**Assignment**
Below are some records; copy each line in them that contains "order".

Dataset excerpts
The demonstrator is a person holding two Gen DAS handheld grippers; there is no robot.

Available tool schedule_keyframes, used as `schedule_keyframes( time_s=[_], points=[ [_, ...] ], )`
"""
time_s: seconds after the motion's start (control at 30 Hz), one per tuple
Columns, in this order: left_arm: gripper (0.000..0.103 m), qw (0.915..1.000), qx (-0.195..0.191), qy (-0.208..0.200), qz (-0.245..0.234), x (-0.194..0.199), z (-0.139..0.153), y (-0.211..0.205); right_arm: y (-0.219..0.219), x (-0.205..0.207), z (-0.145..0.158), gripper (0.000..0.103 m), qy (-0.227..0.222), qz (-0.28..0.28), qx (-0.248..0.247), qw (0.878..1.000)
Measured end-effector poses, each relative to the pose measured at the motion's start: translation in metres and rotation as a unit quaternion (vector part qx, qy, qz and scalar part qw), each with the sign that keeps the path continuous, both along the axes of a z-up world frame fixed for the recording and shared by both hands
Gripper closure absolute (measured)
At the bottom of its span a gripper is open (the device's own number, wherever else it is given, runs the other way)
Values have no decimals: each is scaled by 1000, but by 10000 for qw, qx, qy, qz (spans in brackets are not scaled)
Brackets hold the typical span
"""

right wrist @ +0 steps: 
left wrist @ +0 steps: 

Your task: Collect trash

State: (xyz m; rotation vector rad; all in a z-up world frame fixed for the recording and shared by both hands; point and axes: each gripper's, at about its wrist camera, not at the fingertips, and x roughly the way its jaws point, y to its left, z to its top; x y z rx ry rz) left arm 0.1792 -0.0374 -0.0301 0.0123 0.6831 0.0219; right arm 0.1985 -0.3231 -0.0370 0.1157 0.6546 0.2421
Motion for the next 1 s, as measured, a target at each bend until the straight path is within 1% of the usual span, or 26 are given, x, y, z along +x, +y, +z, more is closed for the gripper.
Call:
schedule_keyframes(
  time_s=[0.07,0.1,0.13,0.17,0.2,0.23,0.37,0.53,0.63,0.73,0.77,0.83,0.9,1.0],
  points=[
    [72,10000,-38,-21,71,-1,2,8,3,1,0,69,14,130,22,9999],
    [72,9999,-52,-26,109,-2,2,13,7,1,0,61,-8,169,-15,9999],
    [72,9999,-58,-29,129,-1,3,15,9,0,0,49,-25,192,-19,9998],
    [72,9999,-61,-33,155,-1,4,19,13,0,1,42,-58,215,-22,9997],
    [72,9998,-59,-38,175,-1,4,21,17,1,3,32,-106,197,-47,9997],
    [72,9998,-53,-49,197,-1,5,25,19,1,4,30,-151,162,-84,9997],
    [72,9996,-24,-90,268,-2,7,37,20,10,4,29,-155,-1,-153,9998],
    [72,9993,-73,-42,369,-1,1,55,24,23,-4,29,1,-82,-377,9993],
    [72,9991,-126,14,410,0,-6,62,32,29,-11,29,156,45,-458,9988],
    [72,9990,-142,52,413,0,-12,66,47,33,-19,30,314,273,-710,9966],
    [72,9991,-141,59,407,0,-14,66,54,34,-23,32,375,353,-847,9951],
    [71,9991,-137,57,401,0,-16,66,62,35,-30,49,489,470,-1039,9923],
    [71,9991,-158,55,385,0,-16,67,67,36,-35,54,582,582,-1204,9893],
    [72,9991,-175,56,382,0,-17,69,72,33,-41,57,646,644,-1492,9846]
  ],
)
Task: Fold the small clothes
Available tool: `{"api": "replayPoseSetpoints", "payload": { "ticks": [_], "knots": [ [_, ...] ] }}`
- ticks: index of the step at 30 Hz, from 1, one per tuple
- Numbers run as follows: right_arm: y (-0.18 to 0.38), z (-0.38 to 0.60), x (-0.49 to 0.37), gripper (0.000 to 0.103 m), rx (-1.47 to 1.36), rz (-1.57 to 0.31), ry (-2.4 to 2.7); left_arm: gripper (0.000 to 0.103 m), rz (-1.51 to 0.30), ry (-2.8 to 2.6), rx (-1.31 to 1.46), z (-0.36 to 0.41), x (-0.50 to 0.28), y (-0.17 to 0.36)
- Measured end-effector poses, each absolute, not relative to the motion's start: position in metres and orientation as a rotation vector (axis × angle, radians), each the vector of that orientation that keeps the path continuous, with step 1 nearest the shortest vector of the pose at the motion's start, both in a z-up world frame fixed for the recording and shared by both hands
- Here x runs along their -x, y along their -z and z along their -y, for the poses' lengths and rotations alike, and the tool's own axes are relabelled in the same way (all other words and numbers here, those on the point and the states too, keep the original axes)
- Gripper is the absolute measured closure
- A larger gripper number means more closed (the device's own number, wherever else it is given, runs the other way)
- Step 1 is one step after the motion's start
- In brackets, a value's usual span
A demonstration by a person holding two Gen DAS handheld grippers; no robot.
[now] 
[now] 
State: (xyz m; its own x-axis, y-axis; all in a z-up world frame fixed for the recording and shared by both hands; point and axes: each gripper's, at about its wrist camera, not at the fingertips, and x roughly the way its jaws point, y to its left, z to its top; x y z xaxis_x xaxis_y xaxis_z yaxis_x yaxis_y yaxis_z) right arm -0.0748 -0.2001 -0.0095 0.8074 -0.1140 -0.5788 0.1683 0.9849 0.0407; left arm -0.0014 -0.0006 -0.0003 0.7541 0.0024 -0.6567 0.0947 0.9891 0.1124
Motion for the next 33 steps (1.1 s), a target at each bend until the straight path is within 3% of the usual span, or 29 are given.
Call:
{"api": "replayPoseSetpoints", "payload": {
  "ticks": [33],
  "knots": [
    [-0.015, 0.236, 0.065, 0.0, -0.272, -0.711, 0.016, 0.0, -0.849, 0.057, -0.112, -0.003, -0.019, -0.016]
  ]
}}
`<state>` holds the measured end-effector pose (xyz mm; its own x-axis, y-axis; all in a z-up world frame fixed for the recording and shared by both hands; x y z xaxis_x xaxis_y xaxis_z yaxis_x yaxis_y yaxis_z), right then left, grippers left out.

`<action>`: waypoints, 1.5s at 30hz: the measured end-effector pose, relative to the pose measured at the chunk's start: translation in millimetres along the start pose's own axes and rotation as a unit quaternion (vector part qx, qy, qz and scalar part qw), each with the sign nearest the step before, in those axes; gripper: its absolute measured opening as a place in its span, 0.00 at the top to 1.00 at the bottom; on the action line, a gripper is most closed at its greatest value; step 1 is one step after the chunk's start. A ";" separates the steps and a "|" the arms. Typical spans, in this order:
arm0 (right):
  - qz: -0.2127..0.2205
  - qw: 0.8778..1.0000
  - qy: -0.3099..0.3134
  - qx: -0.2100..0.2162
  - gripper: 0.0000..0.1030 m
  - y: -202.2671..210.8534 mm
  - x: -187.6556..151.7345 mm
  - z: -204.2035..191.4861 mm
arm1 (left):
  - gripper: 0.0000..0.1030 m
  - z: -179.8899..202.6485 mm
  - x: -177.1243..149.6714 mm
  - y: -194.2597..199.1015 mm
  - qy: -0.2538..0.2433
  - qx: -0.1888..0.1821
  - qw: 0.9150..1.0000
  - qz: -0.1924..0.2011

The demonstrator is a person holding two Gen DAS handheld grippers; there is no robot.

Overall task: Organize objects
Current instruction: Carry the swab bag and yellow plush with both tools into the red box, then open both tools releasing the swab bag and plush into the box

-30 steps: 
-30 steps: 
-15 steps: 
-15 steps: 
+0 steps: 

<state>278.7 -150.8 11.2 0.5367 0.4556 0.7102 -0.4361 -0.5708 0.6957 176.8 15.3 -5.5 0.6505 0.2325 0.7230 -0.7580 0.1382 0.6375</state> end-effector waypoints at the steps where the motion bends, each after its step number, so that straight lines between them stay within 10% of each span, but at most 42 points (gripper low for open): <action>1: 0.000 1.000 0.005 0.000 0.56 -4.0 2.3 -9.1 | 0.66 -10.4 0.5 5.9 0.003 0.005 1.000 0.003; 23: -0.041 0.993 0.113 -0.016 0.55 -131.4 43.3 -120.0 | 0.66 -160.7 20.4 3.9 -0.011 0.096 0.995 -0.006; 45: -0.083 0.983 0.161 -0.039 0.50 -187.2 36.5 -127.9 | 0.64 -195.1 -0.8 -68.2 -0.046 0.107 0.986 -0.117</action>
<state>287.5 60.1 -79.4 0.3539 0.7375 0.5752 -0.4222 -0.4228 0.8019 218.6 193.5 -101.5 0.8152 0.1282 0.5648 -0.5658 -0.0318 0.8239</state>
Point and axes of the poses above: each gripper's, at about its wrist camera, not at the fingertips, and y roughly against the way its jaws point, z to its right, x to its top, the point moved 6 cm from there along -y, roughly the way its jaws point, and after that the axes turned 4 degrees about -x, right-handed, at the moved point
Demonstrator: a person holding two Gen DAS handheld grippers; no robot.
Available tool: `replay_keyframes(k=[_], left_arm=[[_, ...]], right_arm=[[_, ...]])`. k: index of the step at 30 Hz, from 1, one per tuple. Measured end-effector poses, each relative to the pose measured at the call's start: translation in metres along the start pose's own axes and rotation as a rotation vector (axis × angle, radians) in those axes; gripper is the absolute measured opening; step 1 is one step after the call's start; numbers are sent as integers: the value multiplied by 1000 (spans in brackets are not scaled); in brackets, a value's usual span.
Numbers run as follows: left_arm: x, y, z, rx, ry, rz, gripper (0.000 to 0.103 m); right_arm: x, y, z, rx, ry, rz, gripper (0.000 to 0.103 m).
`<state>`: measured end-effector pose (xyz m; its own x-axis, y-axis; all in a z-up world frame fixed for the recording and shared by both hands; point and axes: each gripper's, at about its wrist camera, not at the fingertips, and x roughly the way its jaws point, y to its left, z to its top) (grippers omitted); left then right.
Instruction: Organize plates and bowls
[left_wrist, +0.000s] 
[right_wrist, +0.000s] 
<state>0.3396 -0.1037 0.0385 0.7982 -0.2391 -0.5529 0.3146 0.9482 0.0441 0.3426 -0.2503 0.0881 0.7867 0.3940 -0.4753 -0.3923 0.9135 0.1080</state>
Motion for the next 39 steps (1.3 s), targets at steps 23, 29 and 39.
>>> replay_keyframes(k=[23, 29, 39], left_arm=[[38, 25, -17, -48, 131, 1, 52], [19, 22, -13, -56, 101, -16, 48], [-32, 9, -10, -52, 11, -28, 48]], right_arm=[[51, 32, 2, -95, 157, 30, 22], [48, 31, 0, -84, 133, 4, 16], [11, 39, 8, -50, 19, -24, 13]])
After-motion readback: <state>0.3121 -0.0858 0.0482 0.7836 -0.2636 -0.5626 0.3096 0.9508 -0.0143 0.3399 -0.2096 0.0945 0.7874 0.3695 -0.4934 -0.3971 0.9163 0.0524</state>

**Response area**
Columns, in this order: left_arm: gripper (0.000..0.103 m), qw (0.915..1.000), qx (-0.195..0.191), qy (-0.208..0.200), qz (-0.245..0.234), x (-0.194..0.199), z (-0.139..0.153), y (-0.211..0.205); right_arm: y (-0.219..0.219), x (-0.205..0.207), z (-0.145..0.158), gripper (0.000..0.103 m), qy (-0.227..0.222), qz (-0.28..0.28), qx (-0.248..0.247), qw (0.878..1.000)
`<action>`: waypoints, 1.5s at 30hz: the measured end-effector pose, relative to the pose measured at the chunk's start: translation in millimetres along the start pose's own axes and rotation as a unit quaternion (vector part qx, qy, qz and scalar part qw), each with the sign nearest the step before, in those axes; gripper: its absolute measured opening as a place in its span, 0.00 at the top to 1.00 at the bottom; on the action line, a gripper is most closed at its greatest value; step 1 is one step after the chunk's start. A ";" separates the steps and a "|" the arms. Typical spans, in this order:

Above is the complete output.